• [Goal of the exercise]
Exactly the lines below from the one with "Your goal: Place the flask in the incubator" up to and including the one with "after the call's" make up the answer, with nothing else added.

• [Available data]
[Start of section]

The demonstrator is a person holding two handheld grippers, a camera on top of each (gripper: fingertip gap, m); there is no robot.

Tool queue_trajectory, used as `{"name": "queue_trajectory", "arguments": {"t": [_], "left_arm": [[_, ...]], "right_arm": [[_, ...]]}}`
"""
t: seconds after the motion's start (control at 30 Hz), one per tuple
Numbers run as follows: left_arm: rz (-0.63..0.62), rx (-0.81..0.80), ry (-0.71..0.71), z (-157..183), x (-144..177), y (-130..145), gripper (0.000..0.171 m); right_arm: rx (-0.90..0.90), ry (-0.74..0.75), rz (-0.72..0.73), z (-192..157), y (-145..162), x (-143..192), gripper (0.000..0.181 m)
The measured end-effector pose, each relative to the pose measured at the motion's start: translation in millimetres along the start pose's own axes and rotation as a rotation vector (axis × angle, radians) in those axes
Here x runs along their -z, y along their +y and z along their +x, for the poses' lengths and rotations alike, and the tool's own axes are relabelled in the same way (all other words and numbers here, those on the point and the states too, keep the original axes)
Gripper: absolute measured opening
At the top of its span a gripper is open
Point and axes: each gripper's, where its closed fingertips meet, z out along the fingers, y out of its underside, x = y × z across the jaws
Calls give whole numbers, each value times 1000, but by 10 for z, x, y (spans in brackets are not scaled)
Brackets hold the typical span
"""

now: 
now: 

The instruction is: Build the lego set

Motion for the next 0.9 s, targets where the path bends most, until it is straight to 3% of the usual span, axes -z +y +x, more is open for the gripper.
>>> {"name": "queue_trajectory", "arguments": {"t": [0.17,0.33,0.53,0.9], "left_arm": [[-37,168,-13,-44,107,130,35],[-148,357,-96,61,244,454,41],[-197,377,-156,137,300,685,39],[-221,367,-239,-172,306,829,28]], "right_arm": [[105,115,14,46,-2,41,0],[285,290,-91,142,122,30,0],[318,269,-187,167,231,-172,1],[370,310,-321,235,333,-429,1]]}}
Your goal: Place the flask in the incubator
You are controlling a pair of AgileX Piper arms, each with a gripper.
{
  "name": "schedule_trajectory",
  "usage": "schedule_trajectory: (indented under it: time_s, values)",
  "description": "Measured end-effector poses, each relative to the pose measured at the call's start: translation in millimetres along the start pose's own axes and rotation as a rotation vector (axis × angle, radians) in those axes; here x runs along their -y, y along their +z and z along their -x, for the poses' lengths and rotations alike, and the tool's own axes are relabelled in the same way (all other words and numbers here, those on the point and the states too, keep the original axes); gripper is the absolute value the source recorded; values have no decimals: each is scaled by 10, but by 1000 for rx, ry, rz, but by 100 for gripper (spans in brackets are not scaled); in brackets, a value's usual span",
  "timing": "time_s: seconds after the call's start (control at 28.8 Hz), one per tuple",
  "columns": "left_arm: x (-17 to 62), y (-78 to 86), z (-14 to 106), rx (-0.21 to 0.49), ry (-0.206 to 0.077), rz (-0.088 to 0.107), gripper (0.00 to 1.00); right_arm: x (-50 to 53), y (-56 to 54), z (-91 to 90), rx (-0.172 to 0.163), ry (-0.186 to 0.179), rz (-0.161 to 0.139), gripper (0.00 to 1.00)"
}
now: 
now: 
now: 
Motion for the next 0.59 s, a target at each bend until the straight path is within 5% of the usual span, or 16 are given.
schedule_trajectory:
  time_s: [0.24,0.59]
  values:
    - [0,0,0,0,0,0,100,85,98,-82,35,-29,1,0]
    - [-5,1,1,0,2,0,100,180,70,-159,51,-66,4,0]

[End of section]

• [Written answer]
Your goal: Place the flask in the incubator
You are controlling a pair of AgileX Piper arms, each with a gripper.
{
  "name": "schedule_trajectory",
  "usage": "schedule_trajectory: (indented under it: time_s, values)",
  "description": "Measured end-effector poses, each relative to the pose measured at the call's start: translation in millimetres along the start pose's own axes and rotation as a rotation vector (axis × angle, radians) in those axes; here x runs along their -y, y along their +z and z along their -x, for the poses' lengths and rotations alike, and the tool's own axes are relabelled in the same way (all other words and numbers here, those on the point and the states too, keep the original axes); gripper is the absolute value the source recorded; values have no decimals: each is scaled by 10, but by 1000 for rx, ry, rz, but by 100 for gripper (spans in brackets are not scaled); in brackets, a value's usual span",
  "timing": "time_s: seconds after the call's start (control at 28.8 Hz), one per tuple",

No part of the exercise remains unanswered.